Among the lines below, take the one holding "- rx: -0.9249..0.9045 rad", the one holding "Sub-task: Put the", and all lines between them. Set them down exactly.

[Source data Boundary: Start]

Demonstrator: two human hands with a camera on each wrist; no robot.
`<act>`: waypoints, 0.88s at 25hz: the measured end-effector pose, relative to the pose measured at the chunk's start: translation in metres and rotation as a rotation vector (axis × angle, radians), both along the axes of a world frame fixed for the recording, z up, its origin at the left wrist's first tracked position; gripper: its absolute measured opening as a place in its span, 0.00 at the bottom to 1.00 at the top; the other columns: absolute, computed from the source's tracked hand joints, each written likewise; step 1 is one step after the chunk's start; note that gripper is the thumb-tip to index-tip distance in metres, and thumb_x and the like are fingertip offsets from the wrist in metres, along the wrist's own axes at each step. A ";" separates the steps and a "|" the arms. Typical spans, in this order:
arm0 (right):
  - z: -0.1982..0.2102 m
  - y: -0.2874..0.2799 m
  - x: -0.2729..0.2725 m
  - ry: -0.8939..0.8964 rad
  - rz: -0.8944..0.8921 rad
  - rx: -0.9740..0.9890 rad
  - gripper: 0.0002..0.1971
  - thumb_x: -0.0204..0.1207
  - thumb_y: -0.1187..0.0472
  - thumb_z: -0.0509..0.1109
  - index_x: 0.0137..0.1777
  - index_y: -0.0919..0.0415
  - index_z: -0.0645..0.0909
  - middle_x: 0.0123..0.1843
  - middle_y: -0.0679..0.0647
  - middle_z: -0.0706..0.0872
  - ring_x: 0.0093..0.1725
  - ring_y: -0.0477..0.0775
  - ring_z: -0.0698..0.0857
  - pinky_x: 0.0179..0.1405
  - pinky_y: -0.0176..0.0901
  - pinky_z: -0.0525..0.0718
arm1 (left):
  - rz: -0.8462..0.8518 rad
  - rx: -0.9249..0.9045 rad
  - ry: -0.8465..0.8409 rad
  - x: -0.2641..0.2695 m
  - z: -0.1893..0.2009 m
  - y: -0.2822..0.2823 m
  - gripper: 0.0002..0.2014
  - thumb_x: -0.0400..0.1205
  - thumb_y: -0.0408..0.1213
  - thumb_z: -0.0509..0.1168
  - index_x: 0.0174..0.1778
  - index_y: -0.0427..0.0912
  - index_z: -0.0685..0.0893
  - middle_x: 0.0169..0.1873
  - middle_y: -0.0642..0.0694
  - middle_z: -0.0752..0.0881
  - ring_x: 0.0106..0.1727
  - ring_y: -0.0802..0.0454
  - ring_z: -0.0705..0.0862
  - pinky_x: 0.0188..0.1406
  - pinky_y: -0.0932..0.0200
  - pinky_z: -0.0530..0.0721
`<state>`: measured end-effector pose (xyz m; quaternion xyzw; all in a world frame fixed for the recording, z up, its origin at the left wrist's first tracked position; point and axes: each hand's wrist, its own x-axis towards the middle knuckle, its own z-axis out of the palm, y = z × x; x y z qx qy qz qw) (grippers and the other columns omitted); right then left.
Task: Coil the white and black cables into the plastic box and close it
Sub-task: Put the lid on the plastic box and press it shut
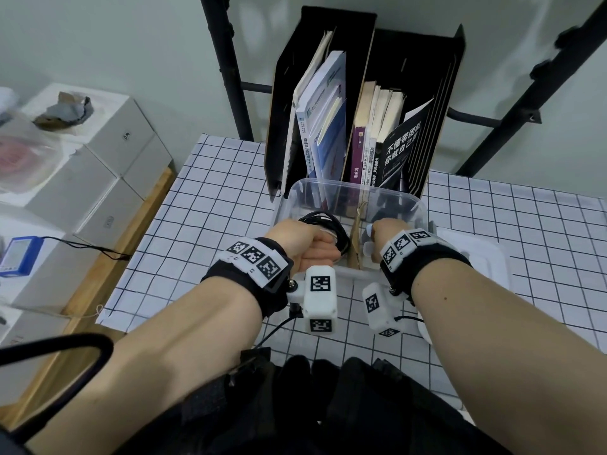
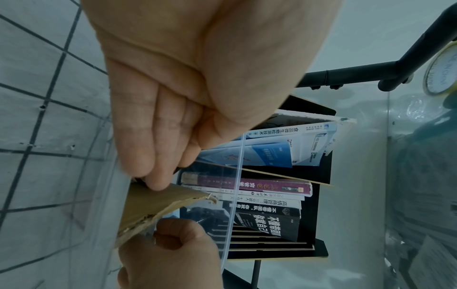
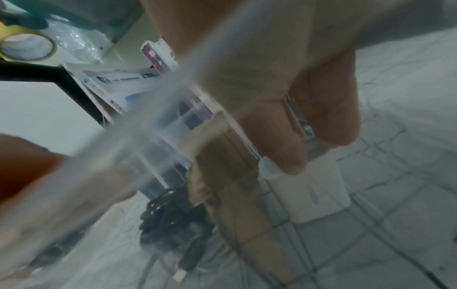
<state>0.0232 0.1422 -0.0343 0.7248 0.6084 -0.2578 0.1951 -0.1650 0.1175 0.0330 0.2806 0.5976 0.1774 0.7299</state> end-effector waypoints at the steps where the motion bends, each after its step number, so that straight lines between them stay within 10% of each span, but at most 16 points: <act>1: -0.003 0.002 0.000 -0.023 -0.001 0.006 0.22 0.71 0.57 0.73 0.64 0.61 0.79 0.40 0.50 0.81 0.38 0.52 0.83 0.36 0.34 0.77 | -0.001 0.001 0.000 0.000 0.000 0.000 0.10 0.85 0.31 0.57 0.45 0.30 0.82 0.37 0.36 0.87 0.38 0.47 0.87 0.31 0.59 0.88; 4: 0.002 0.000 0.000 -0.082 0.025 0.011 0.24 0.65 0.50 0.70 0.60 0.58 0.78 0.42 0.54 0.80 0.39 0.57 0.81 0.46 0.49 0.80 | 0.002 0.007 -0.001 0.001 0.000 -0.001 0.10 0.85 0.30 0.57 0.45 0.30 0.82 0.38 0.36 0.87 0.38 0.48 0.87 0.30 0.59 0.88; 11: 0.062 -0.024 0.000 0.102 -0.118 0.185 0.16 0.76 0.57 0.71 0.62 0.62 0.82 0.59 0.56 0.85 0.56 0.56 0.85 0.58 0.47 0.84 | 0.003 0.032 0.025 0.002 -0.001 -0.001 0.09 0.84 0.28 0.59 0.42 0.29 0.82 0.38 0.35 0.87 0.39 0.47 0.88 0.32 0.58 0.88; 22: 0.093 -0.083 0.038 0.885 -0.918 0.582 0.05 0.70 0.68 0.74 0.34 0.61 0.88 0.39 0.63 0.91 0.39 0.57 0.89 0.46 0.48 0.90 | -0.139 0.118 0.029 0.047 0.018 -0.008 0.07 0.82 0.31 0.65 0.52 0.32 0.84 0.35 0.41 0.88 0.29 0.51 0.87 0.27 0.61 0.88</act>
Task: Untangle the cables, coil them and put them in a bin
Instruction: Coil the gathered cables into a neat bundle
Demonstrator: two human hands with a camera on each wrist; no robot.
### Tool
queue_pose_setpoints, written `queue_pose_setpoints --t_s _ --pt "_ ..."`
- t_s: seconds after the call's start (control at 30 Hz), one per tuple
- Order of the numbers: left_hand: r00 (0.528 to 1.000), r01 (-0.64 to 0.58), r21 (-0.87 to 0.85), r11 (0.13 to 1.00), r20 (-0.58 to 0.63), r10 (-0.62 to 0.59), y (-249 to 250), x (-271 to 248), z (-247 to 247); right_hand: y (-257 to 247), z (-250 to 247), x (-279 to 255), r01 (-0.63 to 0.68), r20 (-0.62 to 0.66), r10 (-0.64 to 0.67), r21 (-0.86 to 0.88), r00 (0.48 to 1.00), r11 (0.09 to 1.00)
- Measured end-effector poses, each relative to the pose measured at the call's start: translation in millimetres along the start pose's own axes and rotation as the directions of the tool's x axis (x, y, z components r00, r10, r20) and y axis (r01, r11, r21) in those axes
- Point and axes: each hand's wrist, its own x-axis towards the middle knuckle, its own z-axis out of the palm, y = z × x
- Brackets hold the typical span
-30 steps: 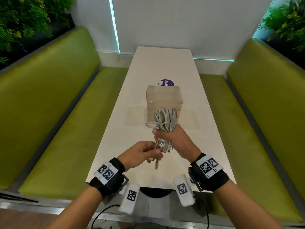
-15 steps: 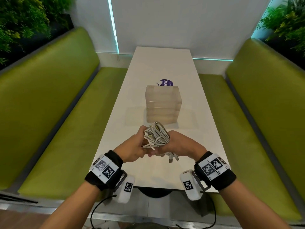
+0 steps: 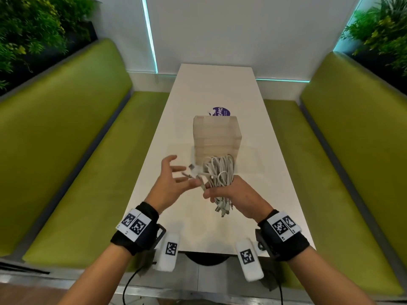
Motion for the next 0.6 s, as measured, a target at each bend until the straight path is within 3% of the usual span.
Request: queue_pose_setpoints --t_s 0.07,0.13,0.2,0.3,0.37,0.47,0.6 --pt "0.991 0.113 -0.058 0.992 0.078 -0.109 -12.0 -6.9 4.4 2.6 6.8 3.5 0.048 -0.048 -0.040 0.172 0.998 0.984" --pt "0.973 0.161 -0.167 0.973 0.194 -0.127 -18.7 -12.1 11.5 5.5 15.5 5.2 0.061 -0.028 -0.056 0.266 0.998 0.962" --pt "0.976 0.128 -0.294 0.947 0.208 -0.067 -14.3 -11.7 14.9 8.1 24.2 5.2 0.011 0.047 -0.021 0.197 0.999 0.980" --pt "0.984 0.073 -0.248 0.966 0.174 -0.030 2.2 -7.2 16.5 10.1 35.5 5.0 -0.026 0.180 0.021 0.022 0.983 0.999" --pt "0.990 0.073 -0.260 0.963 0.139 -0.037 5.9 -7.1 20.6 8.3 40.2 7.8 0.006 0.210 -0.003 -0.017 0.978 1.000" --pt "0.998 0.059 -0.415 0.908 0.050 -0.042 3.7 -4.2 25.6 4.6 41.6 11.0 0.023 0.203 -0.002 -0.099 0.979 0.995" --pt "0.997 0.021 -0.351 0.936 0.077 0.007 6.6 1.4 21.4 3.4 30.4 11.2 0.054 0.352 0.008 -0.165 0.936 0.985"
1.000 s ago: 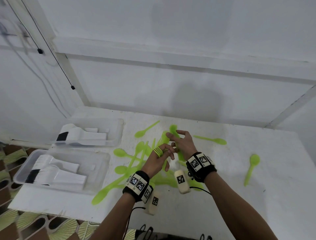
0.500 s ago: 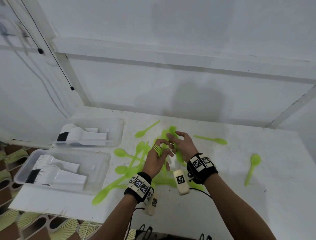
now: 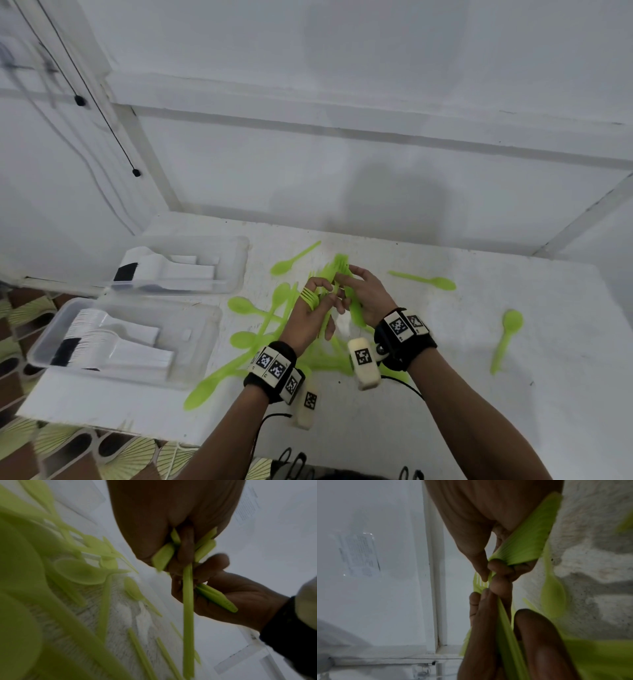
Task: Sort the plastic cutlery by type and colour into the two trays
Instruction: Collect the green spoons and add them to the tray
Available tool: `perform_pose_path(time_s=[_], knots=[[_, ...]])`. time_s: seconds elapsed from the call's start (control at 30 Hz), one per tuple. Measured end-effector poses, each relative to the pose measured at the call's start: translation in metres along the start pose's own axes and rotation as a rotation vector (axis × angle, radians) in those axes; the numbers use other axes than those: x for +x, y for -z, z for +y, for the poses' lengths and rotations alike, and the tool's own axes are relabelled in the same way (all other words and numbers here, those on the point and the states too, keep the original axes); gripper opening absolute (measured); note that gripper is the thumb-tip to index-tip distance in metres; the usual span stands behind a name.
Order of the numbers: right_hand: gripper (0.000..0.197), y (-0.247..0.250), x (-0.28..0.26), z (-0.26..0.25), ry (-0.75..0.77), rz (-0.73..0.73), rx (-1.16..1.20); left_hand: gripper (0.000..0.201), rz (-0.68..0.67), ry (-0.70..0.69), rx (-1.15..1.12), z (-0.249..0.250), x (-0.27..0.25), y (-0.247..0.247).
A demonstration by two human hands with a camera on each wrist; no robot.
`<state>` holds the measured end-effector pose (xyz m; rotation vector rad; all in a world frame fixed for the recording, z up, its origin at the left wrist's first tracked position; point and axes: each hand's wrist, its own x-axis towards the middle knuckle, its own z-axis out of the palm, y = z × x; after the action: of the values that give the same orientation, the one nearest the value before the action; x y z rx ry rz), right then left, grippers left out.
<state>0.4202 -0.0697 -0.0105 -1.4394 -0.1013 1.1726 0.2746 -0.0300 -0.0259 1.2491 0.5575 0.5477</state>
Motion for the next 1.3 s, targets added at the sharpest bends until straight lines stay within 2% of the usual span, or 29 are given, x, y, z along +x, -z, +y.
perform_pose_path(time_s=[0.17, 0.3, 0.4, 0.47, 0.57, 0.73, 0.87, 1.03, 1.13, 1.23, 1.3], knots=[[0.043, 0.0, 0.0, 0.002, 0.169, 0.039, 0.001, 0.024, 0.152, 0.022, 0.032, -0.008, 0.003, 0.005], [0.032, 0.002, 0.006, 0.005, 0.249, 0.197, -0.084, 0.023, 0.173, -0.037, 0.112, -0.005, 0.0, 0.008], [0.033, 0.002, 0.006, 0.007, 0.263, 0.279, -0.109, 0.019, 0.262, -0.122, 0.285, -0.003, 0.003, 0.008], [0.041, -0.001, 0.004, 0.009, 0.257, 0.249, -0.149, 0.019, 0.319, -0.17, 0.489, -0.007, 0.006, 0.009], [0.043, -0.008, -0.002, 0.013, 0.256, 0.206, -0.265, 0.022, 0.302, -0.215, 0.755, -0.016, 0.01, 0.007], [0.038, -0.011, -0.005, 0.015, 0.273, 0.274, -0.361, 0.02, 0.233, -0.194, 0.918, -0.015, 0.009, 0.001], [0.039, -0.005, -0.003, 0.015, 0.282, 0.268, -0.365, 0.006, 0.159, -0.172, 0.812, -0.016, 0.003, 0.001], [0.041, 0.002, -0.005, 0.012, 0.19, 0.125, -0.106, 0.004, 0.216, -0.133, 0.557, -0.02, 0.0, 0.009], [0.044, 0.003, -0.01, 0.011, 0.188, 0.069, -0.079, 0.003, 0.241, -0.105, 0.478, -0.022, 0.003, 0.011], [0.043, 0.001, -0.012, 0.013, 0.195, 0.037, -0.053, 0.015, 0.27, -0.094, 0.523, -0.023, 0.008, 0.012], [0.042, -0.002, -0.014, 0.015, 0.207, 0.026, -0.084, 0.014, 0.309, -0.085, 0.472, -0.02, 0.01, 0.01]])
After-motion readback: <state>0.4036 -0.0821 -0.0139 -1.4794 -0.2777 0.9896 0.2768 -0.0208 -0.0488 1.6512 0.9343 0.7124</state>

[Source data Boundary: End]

Answer section →
  - rx: -0.9249..0.9045 rad
  - ry: -0.8465..0.8409 rad
  - x: -0.2641..0.2695 m
  - z: -0.1893..0.2009 m
  - y: -0.2822..0.2823 m
  - gripper: 0.0002..0.2014
  - thumb_x: -0.0400..0.1205
  - thumb_y: -0.0408..0.1213
  - thumb_z: -0.0509..0.1168
  - index_x: 0.0174..0.1778
  - index_y: -0.0427..0.0912
  - index_z: -0.0685..0.0893
  - middle_x: 0.0169..0.1873
  - middle_y: -0.0642..0.0694
  - middle_z: -0.0752..0.0881
  - ring_x: 0.0106..0.1727
  - ring_y: -0.0802..0.0454
  - ring_z: -0.0705..0.0862
  - pinky_x: 0.0188..0.1406
  - pinky_y: -0.0932..0.0200
  - pinky_z: -0.0530..0.0721
`<state>`: measured end-effector pose (xyz m; quaternion xyzw; all in a world frame fixed for the recording, z up, its origin at the left wrist's first tracked position; point and axes: each hand's wrist, its own x-axis towards the middle knuckle, its own z-axis out of the palm, y = z × x; x y z qx qy qz qw) (grippers and the other columns omitted); right then left.
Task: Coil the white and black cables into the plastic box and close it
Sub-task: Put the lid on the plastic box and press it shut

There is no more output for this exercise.